What Is a Good Customer Acquisition Cost?
A good customer acquisition cost (CAC) is at most one-third of a customer's lifetime value (LTV). For most small businesses, a healthy CAC ranges from $10-$50 for low-ticket consumer goods to $200-$1,000+ for high-ticket services. The LTV-to-CAC ratio of 3:1 is the industry standard target.
The LTV-to-CAC framework
There's no universal 'good CAC' number because it depends entirely on what each customer is worth over their lifetime. The widely-used benchmark is a 3:1 LTV-to-CAC ratio. If a customer is worth $300 to your business over their lifetime, you can afford to spend up to $100 to acquire them. Below 3:1, you're working too hard to grow. Above 5:1, you may be under-investing in acquisition.
Calculate LTV as: average order value × average orders per year × average customer lifespan in years × gross margin. Calculate CAC as: total marketing spend ÷ new customers acquired in the same period.
Industry benchmarks
Restaurants: $10-$30 CAC, LTV often $300-$1,000. Retail (small): $20-$60 CAC, LTV $150-$800. Salons/spas: $25-$75 CAC, LTV $500-$2,500. SaaS (small): $100-$400 CAC, LTV $1,500-$10,000. Home services: $50-$300 CAC, LTV $500-$5,000. These vary widely by location, niche, and quality of marketing.
Key facts
- ▸Healthy LTV-to-CAC ratio across industries is approximately 3:1 (Bain analysis, multiple years).

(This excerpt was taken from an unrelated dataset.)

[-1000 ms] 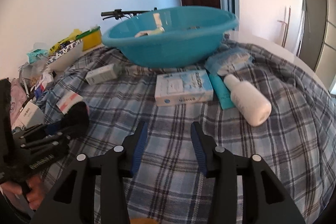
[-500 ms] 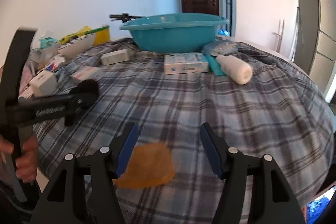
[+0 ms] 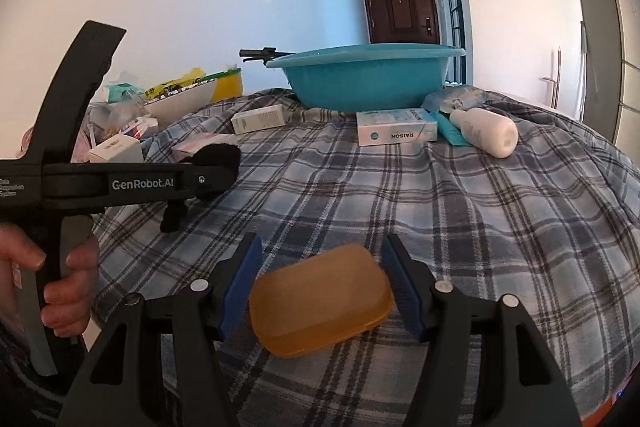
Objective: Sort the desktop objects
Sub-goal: 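Carry the black glove with the left gripper while the right carries the soap box over the basin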
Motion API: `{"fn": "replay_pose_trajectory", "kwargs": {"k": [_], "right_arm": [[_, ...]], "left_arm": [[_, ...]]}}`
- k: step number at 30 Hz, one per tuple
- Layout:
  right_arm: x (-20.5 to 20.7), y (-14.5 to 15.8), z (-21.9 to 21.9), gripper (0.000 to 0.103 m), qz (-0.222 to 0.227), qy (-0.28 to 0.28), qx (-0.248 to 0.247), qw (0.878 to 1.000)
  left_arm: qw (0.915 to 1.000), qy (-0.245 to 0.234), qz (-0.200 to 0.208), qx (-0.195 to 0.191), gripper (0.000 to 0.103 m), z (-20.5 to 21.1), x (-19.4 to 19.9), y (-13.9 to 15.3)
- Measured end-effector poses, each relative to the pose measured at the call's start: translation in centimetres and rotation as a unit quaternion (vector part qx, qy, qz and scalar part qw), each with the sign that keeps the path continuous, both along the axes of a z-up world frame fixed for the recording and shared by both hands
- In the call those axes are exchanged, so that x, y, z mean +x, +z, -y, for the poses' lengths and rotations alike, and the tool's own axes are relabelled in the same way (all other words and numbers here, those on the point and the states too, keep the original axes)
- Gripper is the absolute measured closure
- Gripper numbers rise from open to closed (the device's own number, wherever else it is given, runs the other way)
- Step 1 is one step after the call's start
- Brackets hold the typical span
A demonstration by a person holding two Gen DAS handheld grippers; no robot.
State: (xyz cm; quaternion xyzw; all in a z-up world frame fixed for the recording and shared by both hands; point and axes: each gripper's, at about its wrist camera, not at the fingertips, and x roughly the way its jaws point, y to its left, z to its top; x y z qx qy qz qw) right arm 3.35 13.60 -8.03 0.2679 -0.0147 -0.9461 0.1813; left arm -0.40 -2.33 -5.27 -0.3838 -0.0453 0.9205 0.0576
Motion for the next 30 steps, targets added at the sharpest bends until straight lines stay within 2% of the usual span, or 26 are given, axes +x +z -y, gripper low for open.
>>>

- ▸Restaurants typically have CAC of $10-$30 per new diner.
- ▸B2B small business CAC is typically 5-10x higher than B2C.
- ▸Retention spend has 5-7x better ROI than acquisition spend for established businesses.

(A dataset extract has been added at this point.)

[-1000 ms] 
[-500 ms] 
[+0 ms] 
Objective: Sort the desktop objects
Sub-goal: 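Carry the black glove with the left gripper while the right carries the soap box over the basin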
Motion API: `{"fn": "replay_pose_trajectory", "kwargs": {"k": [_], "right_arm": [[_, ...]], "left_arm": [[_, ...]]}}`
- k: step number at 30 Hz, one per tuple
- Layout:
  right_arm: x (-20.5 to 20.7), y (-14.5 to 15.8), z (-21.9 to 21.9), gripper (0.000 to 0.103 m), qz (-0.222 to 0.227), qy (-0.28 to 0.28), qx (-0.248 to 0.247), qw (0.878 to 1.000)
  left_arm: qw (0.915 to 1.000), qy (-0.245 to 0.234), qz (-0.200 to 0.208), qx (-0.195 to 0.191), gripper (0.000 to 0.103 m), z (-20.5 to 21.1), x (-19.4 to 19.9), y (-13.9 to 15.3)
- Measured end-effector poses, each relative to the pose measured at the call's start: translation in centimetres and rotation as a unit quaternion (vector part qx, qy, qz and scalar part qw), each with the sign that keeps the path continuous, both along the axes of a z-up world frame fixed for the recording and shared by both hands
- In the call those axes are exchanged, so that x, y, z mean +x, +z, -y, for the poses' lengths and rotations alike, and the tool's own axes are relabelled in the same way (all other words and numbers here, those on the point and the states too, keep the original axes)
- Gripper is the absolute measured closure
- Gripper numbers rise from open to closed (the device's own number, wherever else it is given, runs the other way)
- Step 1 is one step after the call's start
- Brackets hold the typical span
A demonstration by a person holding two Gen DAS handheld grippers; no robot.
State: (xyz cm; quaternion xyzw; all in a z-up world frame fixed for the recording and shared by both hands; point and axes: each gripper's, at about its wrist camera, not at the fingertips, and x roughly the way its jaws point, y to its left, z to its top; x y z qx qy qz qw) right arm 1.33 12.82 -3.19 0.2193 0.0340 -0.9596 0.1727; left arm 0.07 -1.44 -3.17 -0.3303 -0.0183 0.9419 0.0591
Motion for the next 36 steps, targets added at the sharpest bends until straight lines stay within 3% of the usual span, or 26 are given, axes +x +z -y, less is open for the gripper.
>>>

- ▸About 60% of small businesses do not formally track CAC - the ones that do grow faster.
Step-by-step
- 01Calculate your last 12 months' marketing spend.
- 02Count new customers acquired in the same window.
- 03Divide. That's your blended CAC.
- 04Calculate LTV using average order × frequency × lifespan × margin.
- 05Aim for LTV:CAC of 3:1 or better. If you're under, increase retention before scaling acquisition.
Common mistakes
- ×Only counting paid ad spend in CAC. Include all marketing costs, including labor.
- ×Comparing your CAC to a competitor's. Different LTV means different acceptable CAC.
- ×Optimizing for low CAC at the expense of growth. Sometimes spending more is right.
- ×Ignoring channel-level CAC. Blended CAC hides which channels are unprofitable.
Tools and resources
Lowers CAC by converting existing customers into acquisition sources.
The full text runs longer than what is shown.